* Exercise prompt *
Would you restate the full listing word for word and omit its pictures?
◆ ◆ ◆ ◆ ◆ ◆ ◆
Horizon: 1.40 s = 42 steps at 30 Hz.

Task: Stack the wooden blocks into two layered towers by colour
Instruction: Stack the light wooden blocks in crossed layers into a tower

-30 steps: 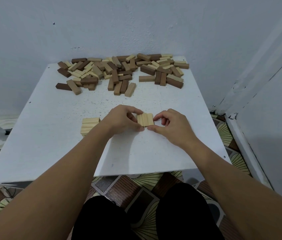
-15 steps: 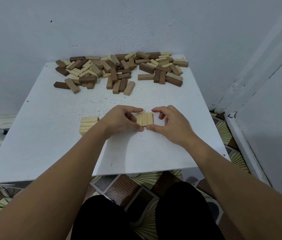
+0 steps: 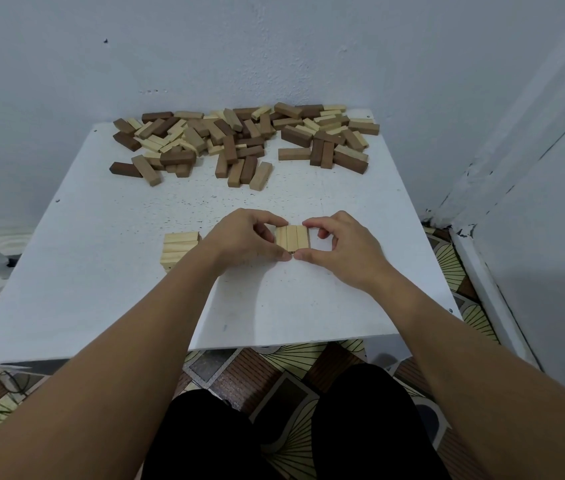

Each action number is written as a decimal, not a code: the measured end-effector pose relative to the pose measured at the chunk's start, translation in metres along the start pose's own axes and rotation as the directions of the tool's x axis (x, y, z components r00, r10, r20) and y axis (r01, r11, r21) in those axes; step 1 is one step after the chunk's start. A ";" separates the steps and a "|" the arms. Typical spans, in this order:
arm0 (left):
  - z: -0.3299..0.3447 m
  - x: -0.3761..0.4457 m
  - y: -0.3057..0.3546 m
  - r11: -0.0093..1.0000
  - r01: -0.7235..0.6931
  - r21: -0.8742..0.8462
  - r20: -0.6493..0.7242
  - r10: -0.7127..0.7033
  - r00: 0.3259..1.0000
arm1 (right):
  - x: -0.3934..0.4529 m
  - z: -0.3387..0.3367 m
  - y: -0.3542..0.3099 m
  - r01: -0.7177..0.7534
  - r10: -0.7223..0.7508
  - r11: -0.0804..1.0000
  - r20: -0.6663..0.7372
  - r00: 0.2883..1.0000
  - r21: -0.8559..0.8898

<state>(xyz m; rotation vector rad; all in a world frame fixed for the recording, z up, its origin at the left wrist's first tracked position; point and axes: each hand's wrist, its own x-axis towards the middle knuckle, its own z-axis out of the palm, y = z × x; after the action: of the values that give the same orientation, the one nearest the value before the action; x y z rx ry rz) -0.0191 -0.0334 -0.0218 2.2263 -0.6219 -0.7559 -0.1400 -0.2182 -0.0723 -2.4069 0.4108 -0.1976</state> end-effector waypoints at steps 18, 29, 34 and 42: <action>0.002 -0.002 -0.001 1.000 0.006 0.004 -0.017 -0.006 1.000 | 0.004 -0.007 -0.010 -0.004 0.005 1.000 0.093 0.996 -0.016; 0.000 0.002 -0.002 0.999 0.000 0.049 -0.011 0.000 1.000 | 0.014 -0.021 -0.017 0.023 -0.009 0.997 0.187 0.982 -0.069; 0.001 0.002 -0.002 0.998 -0.008 0.065 -0.008 0.009 1.000 | 0.017 -0.022 -0.014 0.034 -0.019 0.997 0.188 0.982 -0.075; -0.001 0.002 -0.001 0.993 -0.045 0.109 -0.016 0.047 0.999 | 0.020 -0.023 -0.016 0.019 -0.002 0.997 0.208 0.978 -0.078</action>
<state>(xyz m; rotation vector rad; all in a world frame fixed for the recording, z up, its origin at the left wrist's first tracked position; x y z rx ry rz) -0.0166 -0.0341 -0.0226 2.3068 -0.7178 -0.6918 -0.1236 -0.2275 -0.0437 -2.4777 0.3147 0.0672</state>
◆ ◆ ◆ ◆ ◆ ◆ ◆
* Completed exercise *
Horizon: 1.40 s = 42 steps at 30 Hz.

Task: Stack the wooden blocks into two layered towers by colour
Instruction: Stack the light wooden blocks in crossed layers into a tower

-30 steps: 
-15 steps: 
+0 steps: 

Each action number is written as a decimal, not a code: the measured end-effector pose relative to the pose measured at the chunk's start, translation in metres along the start pose's own axes and rotation as the directions of the tool's x axis (x, y, z components r00, r10, r20) and y axis (r01, r11, r21) in those axes; step 1 is one step after the chunk's start. A ";" separates the steps and a "|" the arms. Typical spans, in this order:
arm0 (left):
  - z: -0.3299..0.3447 m
  - x: -0.3761..0.4457 m
  - y: -0.3057..0.3546 m
  - r11: -0.0093..1.0000
  - r01: -0.7235..0.6931
  - r21: -0.8742..0.8462
  - r20: -0.6493..0.7242
  - r10: -0.7127..0.7033
  - r00: 0.3259..1.0000
arm1 (right):
  - x: -0.3934..0.4529 m
  - z: -0.3387..0.3367 m
  - y: -0.3542..0.3099 m
  - r01: -0.7177..0.7534
  - r10: -0.7223..0.7508
  - r11: -0.0804..1.0000
  - r20: -0.6663..0.7372
  - r00: 0.2883..1.0000
  - r21: -0.8559..0.8898

<state>(xyz m; rotation vector rad; all in a world frame fixed for the recording, z up, its origin at the left wrist's first tracked position; point and axes: each hand's wrist, its own x-axis towards the middle knuckle, its own z-axis out of the palm, y = z × x; after the action: of the values that give the same orientation, the one nearest the value before the action; x y z rx ry rz) -0.0191 -0.0334 -0.0218 2.2263 -0.6219 -0.7559 -0.1400 -0.2182 -0.0723 -2.4069 0.4108 -0.1976</state> end-effector waypoints at steps 18, 29, 34 and 42: <action>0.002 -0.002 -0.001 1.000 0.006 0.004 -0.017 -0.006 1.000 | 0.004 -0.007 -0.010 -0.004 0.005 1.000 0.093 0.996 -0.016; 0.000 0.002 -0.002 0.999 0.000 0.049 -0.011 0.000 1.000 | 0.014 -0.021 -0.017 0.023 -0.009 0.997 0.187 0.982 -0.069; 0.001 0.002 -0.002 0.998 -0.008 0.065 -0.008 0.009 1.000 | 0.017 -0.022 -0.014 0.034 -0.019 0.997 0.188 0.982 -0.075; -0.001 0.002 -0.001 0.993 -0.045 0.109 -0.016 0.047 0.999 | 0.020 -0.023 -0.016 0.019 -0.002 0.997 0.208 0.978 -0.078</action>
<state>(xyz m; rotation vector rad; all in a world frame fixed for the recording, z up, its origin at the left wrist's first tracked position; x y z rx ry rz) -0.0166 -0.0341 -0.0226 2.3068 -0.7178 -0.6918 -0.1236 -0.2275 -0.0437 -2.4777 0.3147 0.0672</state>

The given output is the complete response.